WHAT IS REQUIRED:
Among the lines below, a stretch begins at the one with "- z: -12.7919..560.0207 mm" and ends at the one with "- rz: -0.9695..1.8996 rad". Repeat that stretch exactly, ends included.

INFORMATION PROVIDED:
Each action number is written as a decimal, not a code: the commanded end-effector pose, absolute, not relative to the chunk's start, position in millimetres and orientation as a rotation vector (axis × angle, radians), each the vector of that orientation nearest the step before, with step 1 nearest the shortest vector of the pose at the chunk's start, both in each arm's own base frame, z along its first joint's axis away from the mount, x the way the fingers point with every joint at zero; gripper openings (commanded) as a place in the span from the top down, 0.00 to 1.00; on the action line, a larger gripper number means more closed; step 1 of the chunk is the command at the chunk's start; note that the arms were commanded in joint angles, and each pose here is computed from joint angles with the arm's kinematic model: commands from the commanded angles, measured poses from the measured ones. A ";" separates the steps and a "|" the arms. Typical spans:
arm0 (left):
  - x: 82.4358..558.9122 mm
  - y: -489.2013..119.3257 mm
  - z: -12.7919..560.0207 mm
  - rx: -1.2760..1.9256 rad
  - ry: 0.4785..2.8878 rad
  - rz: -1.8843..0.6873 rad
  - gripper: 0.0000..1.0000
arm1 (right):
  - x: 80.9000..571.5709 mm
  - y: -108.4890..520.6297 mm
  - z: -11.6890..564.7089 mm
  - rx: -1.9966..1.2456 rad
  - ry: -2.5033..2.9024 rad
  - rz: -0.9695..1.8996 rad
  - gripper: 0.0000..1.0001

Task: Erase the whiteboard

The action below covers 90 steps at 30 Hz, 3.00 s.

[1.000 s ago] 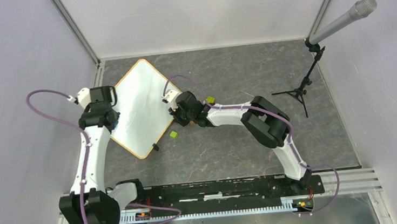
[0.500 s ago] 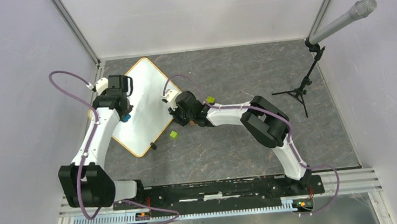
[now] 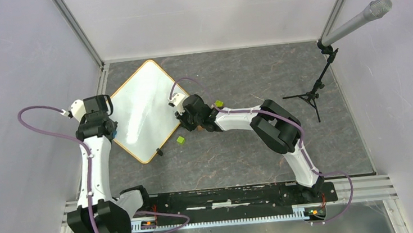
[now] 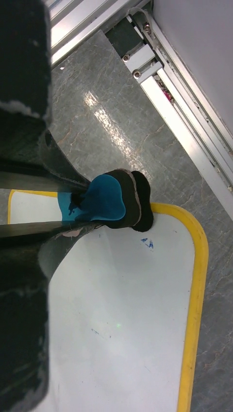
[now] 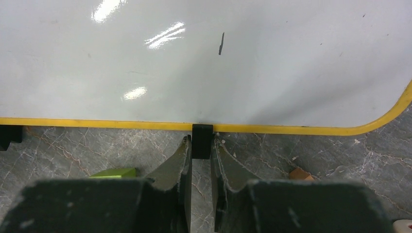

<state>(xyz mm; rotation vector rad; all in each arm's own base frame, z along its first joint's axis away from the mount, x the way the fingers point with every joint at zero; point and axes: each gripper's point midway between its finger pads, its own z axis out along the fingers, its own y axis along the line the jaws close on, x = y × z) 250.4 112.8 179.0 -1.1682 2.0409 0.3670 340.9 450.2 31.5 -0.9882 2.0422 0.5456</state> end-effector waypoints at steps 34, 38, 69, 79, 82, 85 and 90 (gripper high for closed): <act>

RESPONSE TO THIS TASK:
  - z: -12.7919..560.0207 mm
  - rx: -1.2760..1.9256 rad
  - ry: 0.4785..2.8878 rad
  - rz: -1.8843..0.6873 rad
  - gripper: 0.0000..1.0000
arm1 (right):
  - x: 80.9000..571.5709 mm
  - y: -108.4890..520.6297 mm
  - z: -11.6890..564.7089 mm
  - rx: -1.9966..1.2456 rad
  - ry: -2.5033..2.9024 rad
  - rz: -0.9695..1.8996 rad

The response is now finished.